*** Dataset extract Section Begins ***

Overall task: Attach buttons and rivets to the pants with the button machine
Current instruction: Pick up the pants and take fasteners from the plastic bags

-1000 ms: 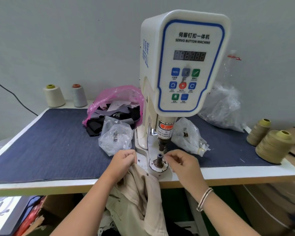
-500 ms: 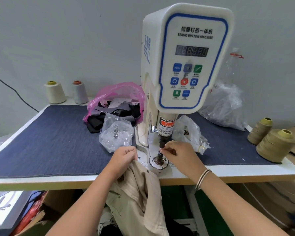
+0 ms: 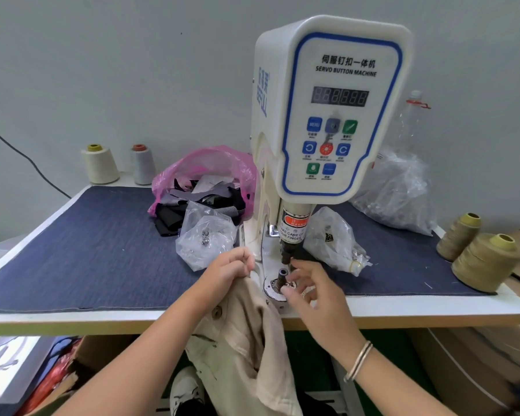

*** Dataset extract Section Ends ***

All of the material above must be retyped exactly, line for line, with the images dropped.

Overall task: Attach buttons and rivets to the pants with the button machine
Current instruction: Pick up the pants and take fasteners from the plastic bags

-1000 ms: 
-500 ms: 
+0 ms: 

The exercise ends with this answer.